* **Exercise brief**
Could you print the full listing again, exactly as written?

*** Information shown Section Begins ***

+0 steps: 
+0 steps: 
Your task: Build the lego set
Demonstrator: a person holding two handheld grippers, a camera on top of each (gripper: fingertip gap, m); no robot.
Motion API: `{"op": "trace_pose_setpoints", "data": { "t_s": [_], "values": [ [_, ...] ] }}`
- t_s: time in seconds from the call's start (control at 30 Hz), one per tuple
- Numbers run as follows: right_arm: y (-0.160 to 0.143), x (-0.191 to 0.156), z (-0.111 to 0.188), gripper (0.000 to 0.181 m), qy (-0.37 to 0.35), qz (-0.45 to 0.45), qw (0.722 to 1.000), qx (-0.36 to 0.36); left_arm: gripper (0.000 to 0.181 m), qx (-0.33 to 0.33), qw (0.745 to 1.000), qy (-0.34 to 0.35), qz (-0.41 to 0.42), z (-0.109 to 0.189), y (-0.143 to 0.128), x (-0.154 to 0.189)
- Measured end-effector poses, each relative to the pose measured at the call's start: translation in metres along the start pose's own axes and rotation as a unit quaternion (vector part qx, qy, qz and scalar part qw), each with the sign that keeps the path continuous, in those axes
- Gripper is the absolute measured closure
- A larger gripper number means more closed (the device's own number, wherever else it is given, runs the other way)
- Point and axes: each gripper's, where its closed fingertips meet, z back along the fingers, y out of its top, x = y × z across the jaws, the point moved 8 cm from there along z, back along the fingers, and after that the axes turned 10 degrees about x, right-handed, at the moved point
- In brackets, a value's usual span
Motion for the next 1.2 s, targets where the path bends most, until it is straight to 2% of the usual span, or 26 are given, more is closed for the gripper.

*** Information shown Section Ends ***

* **Result of this task**
+0 steps: 
+0 steps: 
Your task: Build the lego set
Demonstrator: a person holding two handheld grippers, a camera on top of each (gripper: fingertip gap, m); no robot.
Motion API: `{"op": "trace_pose_setpoints", "data": { "t_s": [_], "values": [ [_, ...] ] }}`
- t_s: time in seconds from the call's start (control at 30 Hz), one per tuple
- Numbers run as follows: right_arm: y (-0.160 to 0.143), x (-0.191 to 0.156), z (-0.111 to 0.188), gripper (0.000 to 0.181 m), qy (-0.37 to 0.35), qz (-0.45 to 0.45), qw (0.722 to 1.000), qx (-0.36 to 0.36); left_arm: gripper (0.000 to 0.181 m), qx (-0.33 to 0.33), qw (0.745 to 1.000), qy (-0.34 to 0.35), qz (-0.41 to 0.42), z (-0.109 to 0.189), y (-0.143 to 0.128), x (-0.154 to 0.189)
- Measured end-effector poses, each relative to the pose measured at the call's start: translation in metres along the start pose's own axes and rotation as a unit quaternion (vector part qx, qy, qz and scalar part qw), each with the sign that keeps the path continuous, in those axes
- Gripper is the absolute measured closure
- A larger gripper number means more closed (the device's own number, wherever else it is given, runs the other way)
- Point and axes: each gripper's, where its closed fingertips meet, z back along the fingers, y out of its top, x = y × z across the jaws, the point moved 8 cm from there along z, back along the fingers, and after that the axes turned 10 degrees about x, right-handed, at the moved point
- In brackets, a value's usual span
Motion for the next 1.2 s, targets where the path bends most, until it is straight to 2% of the usual span, or 26 are given, more is closed for the gripper.

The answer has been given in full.